Prompt:
Nothing may be dropped or altered: reproduce all the data.

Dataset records
■ ■ ■ ■ ■
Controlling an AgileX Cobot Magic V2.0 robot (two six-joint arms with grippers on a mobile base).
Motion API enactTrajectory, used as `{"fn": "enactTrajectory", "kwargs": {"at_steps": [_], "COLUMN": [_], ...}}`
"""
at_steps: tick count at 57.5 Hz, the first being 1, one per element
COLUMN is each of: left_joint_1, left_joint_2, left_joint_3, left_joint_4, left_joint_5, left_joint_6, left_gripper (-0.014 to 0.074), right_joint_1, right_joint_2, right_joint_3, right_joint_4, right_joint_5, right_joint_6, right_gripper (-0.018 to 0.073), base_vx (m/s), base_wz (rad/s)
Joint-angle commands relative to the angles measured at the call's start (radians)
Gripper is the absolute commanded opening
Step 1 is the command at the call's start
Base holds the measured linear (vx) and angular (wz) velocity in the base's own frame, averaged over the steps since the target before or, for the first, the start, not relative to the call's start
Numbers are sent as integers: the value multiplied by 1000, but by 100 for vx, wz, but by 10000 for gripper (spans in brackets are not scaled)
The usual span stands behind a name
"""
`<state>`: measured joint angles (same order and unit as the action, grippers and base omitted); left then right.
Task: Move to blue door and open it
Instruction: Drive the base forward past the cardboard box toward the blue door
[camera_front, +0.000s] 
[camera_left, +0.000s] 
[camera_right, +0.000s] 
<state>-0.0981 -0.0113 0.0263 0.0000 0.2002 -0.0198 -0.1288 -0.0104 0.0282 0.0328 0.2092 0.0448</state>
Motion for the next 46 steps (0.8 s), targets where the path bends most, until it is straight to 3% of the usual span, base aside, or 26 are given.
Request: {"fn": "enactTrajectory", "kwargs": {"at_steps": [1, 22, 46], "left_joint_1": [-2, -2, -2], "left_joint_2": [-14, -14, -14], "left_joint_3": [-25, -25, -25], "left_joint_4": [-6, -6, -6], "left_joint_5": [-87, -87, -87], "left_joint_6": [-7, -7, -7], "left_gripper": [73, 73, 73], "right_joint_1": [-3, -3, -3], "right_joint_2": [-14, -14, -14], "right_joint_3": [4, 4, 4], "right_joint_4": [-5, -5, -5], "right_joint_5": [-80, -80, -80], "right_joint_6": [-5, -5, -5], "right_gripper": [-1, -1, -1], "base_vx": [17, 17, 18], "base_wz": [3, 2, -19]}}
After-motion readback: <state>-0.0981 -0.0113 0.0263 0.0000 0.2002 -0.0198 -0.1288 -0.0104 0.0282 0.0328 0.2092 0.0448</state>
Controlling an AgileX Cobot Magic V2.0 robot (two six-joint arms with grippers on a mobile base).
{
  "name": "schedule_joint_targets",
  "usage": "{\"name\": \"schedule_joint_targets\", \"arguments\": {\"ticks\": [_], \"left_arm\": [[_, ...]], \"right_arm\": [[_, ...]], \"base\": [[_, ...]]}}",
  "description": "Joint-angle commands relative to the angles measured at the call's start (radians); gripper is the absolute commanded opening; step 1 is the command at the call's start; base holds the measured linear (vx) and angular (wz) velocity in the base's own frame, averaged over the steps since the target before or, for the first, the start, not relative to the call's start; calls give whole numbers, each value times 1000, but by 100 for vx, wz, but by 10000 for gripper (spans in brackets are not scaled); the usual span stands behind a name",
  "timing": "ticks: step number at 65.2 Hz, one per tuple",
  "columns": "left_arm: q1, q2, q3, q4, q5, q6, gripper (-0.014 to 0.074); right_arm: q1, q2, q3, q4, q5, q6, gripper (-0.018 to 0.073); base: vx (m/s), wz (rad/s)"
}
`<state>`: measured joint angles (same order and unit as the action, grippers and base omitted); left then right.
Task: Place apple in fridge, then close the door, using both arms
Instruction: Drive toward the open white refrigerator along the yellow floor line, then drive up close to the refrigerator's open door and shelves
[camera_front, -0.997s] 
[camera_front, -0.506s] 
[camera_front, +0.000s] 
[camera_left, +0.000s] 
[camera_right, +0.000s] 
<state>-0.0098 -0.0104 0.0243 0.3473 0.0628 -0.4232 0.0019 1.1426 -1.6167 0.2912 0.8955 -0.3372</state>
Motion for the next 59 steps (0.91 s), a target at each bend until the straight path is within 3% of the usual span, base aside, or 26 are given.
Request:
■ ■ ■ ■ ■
Solution for this task:
Controlling an AgileX Cobot Magic V2.0 robot (two six-joint arms with grippers on a mobile base).
Motion API enactTrajectory, used as `{"fn": "enactTrajectory", "kwargs": {"at_steps": [_], "COLUMN": [_], ...}}`
"""
at_steps: tick count at 57.5 Hz, the first being 1, one per element
COLUMN is each of: left_joint_1, left_joint_2, left_joint_3, left_joint_4, left_joint_5, left_joint_6, left_gripper (-0.014 to 0.074), right_joint_1, right_joint_2, right_joint_3, right_joint_4, right_joint_5, right_joint_6, right_gripper (-0.018 to 0.073), base_vx (m/s), base_wz (rad/s)
Joint-angle commands relative to the angles measured at the call's start (radians)
Gripper is the absolute commanded opening
Step 1 is the command at the call's start
Base holds the measured linear (vx) and angular (wz) velocity in the base's own frame, averaged over the steps since the target before or, for the first, the start, not relative to the call's start
Numbers are sent as integers: the value multiplied by 1000, but by 100 for vx, wz, but by 10000 for gripper (spans in brackets are not scaled)
The usual span stands behind a name
"""
`<state>`: measured joint angles (same order and unit as the action, grippers and base omitted); left then right.
Task: Move to blue door and open it
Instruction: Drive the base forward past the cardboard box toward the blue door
[camera_front, +0.000s] 
[camera_left, +0.000s] 
[camera_right, +0.000s] 
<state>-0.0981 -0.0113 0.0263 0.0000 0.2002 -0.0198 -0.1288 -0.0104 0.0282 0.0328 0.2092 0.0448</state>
Motion for the next 46 steps (0.8 s), targets where the path bends most, until it is straight to 3% of the usual span, base aside, or 26 are given.
Request: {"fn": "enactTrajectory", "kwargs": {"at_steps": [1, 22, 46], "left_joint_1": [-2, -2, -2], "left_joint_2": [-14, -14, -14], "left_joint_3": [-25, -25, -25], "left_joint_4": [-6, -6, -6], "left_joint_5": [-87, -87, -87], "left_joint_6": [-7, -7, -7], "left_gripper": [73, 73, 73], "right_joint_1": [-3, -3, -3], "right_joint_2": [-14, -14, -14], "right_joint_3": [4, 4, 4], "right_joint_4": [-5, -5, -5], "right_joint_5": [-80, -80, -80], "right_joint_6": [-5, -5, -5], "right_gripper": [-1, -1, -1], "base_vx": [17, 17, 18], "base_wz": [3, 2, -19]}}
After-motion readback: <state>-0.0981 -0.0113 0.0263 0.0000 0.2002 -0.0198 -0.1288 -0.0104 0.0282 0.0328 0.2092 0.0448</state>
Controlling an AgileX Cobot Magic V2.0 robot (two six-joint arms with grippers on a mobile base).
{
  "name": "schedule_joint_targets",
  "usage": "{\"name\": \"schedule_joint_targets\", \"arguments\": {\"ticks\": [_], \"left_arm\": [[_, ...]], \"right_arm\": [[_, ...]], \"base\": [[_, ...]]}}",
  "description": "Joint-angle commands relative to the angles measured at the call's start (radians); gripper is the absolute commanded opening; step 1 is the command at the call's start; base holds the measured linear (vx) and angular (wz) velocity in the base's own frame, averaged over the steps since the target before or, for the first, the start, not relative to the call's start; calls give whole numbers, each value times 1000, but by 100 for vx, wz, but by 10000 for gripper (spans in brackets are not scaled); the usual span stands behind a name",
  "timing": "ticks: step number at 65.2 Hz, one per tuple",
  "columns": "left_arm: q1, q2, q3, q4, q5, q6, gripper (-0.014 to 0.074); right_arm: q1, q2, q3, q4, q5, q6, gripper (-0.018 to 0.073); base: vx (m/s), wz (rad/s)"
}
`<state>`: measured joint angles (same order and unit as the action, grippers and base omitted); left then right.
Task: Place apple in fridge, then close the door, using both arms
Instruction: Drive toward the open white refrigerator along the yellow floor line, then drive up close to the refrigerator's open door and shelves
[camera_front, -0.997s] 
[camera_front, -0.506s] 
[camera_front, +0.000s] 
[camera_left, +0.000s] 
[camera_right, +0.000s] 
<state>-0.0098 -0.0104 0.0243 0.3473 0.0628 -0.4232 0.0019 1.1426 -1.6167 0.2912 0.8955 -0.3372</state>
Motion for the next 59 steps (0.91 s), a target at each bend until the straight path is within 3% of the usual span, base aside, or 26 are given.
Request:

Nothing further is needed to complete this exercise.